Extracting features and attributes from unstructured data is no easy task. Before we can make sense of the information at hand, we must first process it so that the data can be more easily ingested by the computer. 

This entails several steps. These steps do not necessarily need to be performed in any specific order, which is actually dictated by the constraints of the programming language and style of the coder.

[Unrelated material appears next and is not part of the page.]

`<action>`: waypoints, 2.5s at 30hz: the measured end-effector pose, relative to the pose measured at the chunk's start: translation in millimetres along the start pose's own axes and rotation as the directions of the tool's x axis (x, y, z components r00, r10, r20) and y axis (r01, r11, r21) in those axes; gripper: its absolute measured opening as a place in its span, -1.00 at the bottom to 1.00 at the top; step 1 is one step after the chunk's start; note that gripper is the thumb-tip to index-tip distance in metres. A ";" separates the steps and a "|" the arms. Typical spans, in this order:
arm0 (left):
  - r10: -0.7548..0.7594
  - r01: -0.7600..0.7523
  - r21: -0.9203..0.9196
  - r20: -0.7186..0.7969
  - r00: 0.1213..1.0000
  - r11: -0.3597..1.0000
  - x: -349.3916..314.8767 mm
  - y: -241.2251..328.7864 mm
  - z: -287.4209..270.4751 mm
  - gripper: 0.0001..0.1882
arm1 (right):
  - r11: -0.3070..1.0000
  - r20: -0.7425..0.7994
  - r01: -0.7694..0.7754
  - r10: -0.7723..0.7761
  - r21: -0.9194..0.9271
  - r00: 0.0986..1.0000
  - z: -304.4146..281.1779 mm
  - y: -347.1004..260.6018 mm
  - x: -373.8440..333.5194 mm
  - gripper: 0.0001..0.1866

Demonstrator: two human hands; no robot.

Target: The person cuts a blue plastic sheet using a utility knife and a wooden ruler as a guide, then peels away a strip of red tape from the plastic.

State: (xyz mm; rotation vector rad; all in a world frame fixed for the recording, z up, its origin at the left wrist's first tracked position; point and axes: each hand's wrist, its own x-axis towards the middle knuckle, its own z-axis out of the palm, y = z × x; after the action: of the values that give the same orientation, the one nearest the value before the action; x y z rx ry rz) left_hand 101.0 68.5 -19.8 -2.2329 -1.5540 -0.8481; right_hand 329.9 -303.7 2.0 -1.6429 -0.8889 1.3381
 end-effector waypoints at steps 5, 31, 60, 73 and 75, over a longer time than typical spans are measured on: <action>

Regardless, some important components are: **removing punctuation / special characters**,
                **removing "stop" words**,
                **"stemming"**.

In addition to these steps, there are other optional pre-processing methods that can additionally impact accuracy and results of any model, these include: *n-gram counting, lemmatizing, etc.* 

In [1]:
# Import the required libraries
import os
import pandas as pd
import string
from nltk.corpus import stopwords
from nltk.stem import PorterStemmer
from nltk.tokenize import word_tokenize
from sklearn.feature_extraction.text import TfidfVectorizer
from sklearn.decomposition import TruncatedSVD
import matplotlib.pyplot as plt
import umap

In [2]:
# Set the working directory
wd = '/Users/zxs/Documents/code/kaggle/sentiment/'
os.chdir(wd)

In [3]:
# Extract a small subset of data for demonstration
df = pd.read_csv('train.csv.zip', compression = 'zip')
df = df.sample(frac = .1, random_state = 100)

In [None]:
# Filter stopwords
stop_words = set(stopwords.words('english'))

# Stem the words
ps = PorterStemmer()

# Fix the casing
text = [i.lower() for i in df['comment_text']]

# Remove punctuation
no_punct = [i.translate(str.maketrans('', '', string.punctuation)) for i in text]

# Tokenize the words
tokens = [word_tokenize(x) for x in no_punct]

# Remove stop words
no_stops = []

for i in tokens:
    
    no_stops.append([x for x in i if x not in stop_words])
    
# Stemming
stems = []

for i in no_stops:
    
    stemmed = [ps.stem(x) for x in i]

    stems.append(stemmed)

# Rejoin content
joined = []
    
for i in range(len(stems)):
    
    t = ' '.join(stems[i])
    joined.append(t)